ECLI:NL:RBMNE:2024:3808
Rechtbank Midden-Nederland
- Eerste aanleg - enkelvoudig
- Rechtspraak.nl
Bestuursdwang en procesbelang bij sluiting van een schuur op basis van de Opiumwet
In deze zaak heeft de rechtbank Midden-Nederland op 14 juni 2024 uitspraak gedaan in een bestuursrechtelijke procedure tussen een eiser en de burgemeester van de gemeente Almere. De eiser, die huurder was van een woning met een schuur, had bezwaar gemaakt tegen een last onder bestuursdwang die hem was opgelegd op 5 juli 2022. Deze last hield in dat de schuur voor een periode van zes maanden gesloten zou worden vanwege de vondst van hard- en softdrugs en een vuurwapen in de schuur. De burgemeester verklaarde het bezwaar van de eiser ongegrond in een besluit van 14 maart 2023, waarna de eiser beroep instelde.
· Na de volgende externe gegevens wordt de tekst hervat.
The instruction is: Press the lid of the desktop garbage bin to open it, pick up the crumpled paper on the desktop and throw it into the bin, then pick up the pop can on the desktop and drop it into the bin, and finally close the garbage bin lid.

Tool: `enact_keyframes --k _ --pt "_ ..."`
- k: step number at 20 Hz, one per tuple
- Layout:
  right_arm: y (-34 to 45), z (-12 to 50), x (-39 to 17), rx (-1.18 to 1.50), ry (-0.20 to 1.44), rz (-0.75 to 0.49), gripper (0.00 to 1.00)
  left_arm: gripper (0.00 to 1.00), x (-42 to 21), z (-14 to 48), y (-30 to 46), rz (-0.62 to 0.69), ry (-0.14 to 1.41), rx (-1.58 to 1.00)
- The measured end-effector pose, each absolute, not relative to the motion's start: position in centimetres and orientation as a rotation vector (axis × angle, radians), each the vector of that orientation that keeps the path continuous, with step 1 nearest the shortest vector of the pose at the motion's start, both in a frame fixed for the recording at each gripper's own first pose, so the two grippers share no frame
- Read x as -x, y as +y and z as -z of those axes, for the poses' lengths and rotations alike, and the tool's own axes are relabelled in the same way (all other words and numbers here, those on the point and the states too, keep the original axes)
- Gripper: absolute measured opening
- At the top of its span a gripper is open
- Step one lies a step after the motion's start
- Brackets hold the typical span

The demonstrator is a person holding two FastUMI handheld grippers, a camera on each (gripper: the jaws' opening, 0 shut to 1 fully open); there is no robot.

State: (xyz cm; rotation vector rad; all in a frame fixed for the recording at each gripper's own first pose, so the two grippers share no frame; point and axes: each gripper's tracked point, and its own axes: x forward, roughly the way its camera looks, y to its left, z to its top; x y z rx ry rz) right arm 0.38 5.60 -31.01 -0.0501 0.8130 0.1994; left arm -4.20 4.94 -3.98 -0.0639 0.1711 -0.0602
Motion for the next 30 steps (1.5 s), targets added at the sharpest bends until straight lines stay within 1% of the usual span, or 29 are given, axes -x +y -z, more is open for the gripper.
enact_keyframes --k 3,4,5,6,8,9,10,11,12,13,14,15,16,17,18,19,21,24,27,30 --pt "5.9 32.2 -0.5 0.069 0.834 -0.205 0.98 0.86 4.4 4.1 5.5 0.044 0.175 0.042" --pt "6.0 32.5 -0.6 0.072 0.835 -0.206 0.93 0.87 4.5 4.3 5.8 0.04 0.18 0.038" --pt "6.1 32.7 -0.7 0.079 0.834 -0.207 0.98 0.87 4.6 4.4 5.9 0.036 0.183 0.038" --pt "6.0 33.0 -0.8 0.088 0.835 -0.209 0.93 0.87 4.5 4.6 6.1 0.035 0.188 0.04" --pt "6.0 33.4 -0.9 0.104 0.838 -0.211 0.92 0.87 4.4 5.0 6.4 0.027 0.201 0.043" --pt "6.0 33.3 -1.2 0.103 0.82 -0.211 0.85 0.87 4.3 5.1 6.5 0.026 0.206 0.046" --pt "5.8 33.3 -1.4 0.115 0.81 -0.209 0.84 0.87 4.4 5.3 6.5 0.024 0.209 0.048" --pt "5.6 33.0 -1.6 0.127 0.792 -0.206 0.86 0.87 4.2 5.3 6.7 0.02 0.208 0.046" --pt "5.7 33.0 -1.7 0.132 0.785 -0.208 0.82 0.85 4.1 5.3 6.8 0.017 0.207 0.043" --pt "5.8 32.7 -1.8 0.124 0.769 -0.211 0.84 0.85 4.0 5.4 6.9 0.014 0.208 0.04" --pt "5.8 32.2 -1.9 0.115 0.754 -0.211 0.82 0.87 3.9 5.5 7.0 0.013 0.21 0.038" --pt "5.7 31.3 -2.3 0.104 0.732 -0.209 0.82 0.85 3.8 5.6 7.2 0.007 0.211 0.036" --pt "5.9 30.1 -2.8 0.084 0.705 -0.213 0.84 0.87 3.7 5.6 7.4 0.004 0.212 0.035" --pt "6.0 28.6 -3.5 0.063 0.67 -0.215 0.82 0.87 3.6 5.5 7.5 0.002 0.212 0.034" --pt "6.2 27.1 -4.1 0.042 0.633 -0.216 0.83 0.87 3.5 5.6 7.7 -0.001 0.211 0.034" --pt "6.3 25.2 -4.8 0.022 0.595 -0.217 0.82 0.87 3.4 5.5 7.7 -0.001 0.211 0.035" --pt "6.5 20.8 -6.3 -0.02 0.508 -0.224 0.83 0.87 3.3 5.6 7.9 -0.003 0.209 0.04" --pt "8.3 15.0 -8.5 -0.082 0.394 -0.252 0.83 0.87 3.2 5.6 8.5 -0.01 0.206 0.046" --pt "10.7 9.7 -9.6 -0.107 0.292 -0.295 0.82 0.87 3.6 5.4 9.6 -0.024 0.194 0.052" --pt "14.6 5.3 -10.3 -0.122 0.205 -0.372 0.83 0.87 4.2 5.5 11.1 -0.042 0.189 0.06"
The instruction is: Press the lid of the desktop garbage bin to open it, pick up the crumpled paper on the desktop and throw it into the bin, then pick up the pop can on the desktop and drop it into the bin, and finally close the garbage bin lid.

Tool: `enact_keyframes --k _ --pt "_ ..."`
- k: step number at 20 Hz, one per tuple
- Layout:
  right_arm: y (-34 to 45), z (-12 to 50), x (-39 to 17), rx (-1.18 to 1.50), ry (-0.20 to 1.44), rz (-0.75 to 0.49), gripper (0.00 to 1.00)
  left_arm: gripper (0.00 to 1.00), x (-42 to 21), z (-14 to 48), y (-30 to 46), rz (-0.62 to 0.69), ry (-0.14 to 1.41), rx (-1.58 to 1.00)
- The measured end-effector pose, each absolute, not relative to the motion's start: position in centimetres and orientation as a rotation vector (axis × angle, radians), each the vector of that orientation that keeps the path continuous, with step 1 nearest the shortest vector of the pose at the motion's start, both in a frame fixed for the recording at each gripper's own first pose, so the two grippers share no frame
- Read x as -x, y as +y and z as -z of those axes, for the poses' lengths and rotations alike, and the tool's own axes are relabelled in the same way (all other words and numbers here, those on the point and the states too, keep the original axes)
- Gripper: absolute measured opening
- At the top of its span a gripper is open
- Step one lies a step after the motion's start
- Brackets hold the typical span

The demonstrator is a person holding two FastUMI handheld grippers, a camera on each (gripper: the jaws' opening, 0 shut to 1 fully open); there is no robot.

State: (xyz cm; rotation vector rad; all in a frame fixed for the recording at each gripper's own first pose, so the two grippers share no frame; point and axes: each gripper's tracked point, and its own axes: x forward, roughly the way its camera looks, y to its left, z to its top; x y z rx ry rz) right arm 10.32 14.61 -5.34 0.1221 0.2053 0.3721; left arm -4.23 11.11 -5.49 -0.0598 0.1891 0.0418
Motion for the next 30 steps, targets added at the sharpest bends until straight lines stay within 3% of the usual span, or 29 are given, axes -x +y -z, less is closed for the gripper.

Tijdens de zitting op 1 mei 2024 heeft de rechtbank de zaak behandeld. De eiser betoogde dat hij geen procesbelang meer had, omdat de sluiting van de schuur inmiddels was geëindigd en hij de woning niet meer huurde. De rechtbank oordeelde dat de eiser geen actueel belang had bij de inhoudelijke beoordeling van het beroep, aangezien de sluiting per 26 januari 2023 was opgeheven. De rechtbank concludeerde dat de eiser geen schade had geleden door de sluiting en dat zijn verzoek om vergoeding van bezwaarkosten ook geen procesbelang opleverde. Daarom verklaarde de rechtbank het beroep niet-ontvankelijk, wat betekent dat de zaak niet inhoudelijk werd behandeld.
De uitspraak benadrukt het belang van procesbelang in bestuursrechtelijke procedures en de voorwaarden waaronder een rechter inhoudelijk kan oordelen. De rechtbank volgde hierbij de recente rechtspraak van de Afdeling bestuursrechtspraak van de Raad van State, die stelt dat het onwenselijk is om een geschil enkel omwille van een vergoeding van bezwaarkosten inhoudelijk te behandelen. De uitspraak is openbaar uitgesproken en een afschrift is verzonden aan de betrokken partijen.